AIM OF THE EXERCISE »
Pictures are to be left out, and only the lines below starting at the one with "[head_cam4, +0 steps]" and ending at the one with "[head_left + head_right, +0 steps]" are to be reproduced, each exactly, both ends included.

DATA PROVIDED »
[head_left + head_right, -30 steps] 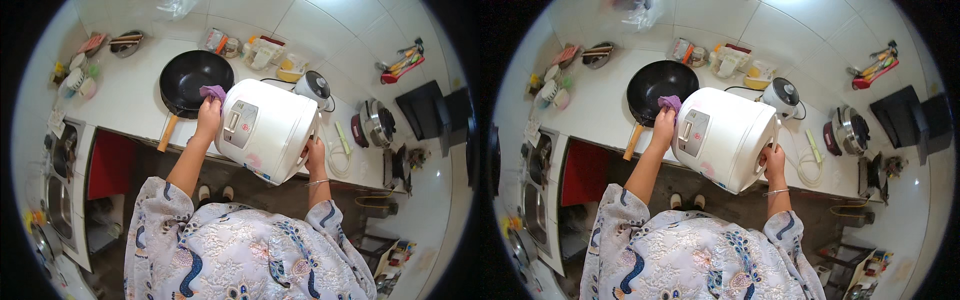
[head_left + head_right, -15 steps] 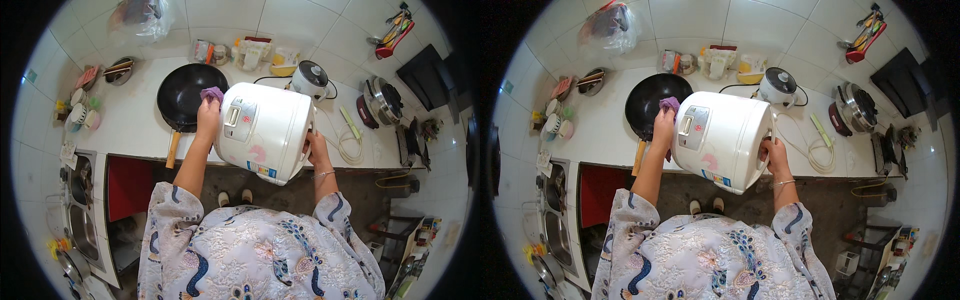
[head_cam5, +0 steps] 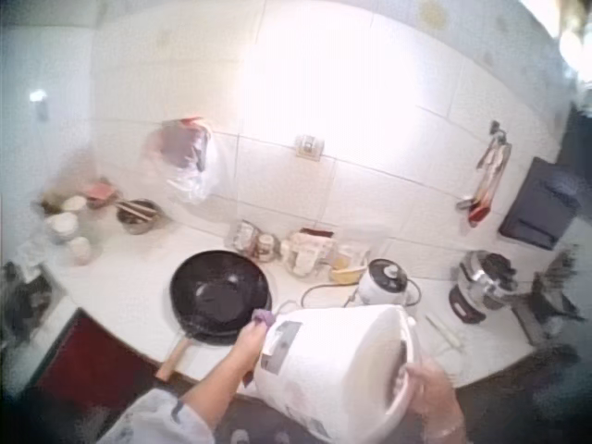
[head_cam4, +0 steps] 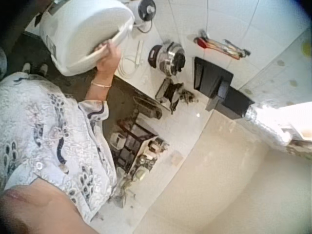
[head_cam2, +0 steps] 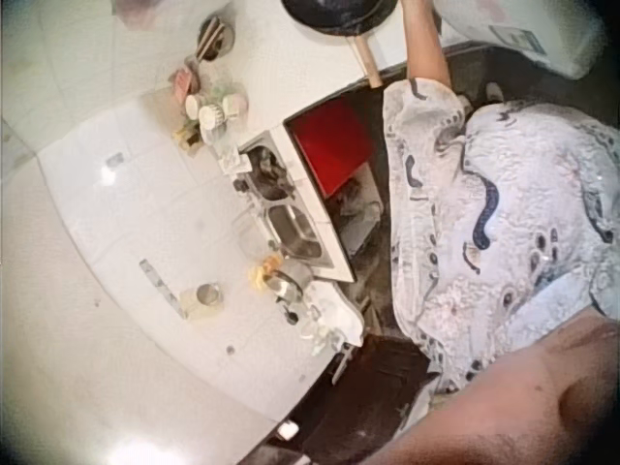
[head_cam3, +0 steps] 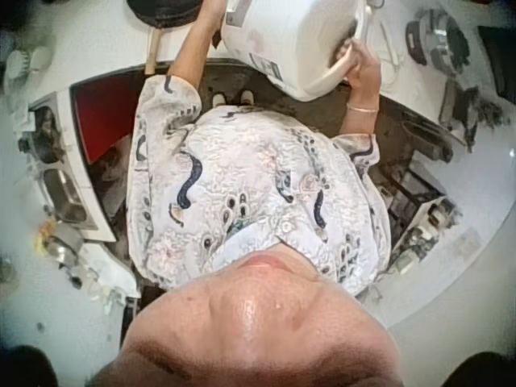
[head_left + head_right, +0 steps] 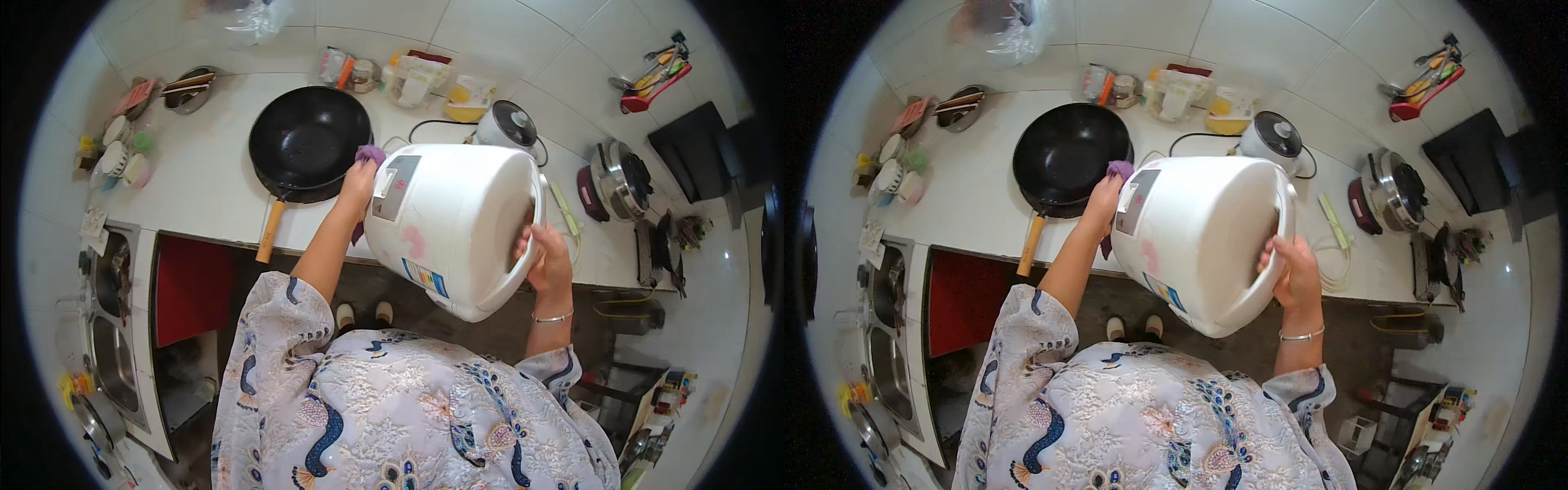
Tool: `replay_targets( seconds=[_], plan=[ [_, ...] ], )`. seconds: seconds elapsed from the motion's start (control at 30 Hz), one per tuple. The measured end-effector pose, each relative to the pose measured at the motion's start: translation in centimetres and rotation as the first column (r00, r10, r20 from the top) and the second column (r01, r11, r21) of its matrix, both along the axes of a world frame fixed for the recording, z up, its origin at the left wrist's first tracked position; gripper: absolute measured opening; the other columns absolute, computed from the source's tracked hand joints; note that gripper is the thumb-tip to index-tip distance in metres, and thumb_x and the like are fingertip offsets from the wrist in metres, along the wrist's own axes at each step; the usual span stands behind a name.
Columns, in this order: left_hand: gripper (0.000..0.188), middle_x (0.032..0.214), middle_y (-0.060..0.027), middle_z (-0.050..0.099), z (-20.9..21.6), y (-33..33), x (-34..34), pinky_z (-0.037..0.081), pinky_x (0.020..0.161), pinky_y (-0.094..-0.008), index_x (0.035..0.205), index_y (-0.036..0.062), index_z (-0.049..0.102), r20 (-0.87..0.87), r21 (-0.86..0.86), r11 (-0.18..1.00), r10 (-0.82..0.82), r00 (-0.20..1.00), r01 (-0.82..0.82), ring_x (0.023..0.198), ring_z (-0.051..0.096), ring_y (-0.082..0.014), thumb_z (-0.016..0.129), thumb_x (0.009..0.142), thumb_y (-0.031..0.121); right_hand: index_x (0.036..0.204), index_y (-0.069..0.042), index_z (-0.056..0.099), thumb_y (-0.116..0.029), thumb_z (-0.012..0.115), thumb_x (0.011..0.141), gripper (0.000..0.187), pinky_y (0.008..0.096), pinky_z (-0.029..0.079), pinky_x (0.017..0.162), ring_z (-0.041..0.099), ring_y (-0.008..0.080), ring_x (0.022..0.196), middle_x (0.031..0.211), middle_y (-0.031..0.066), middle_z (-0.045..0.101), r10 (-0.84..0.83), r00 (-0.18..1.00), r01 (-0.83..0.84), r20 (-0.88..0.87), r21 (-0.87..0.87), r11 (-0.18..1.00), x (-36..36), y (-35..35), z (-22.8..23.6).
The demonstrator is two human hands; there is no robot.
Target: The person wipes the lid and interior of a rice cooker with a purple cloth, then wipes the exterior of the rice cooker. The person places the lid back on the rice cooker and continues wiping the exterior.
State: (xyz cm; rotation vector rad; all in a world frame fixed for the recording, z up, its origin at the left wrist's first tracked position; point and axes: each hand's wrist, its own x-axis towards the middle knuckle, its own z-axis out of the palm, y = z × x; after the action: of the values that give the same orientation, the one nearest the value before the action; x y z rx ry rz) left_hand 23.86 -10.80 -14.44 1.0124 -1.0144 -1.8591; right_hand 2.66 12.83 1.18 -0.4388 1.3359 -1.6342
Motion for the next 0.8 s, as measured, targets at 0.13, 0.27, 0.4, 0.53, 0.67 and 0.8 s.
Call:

OUTPUT FOR THIS EXERCISE »
[head_cam4, +0 steps] 
[head_cam2, +0 steps] 
[head_cam3, +0 steps] 
[head_left + head_right, +0 steps] 

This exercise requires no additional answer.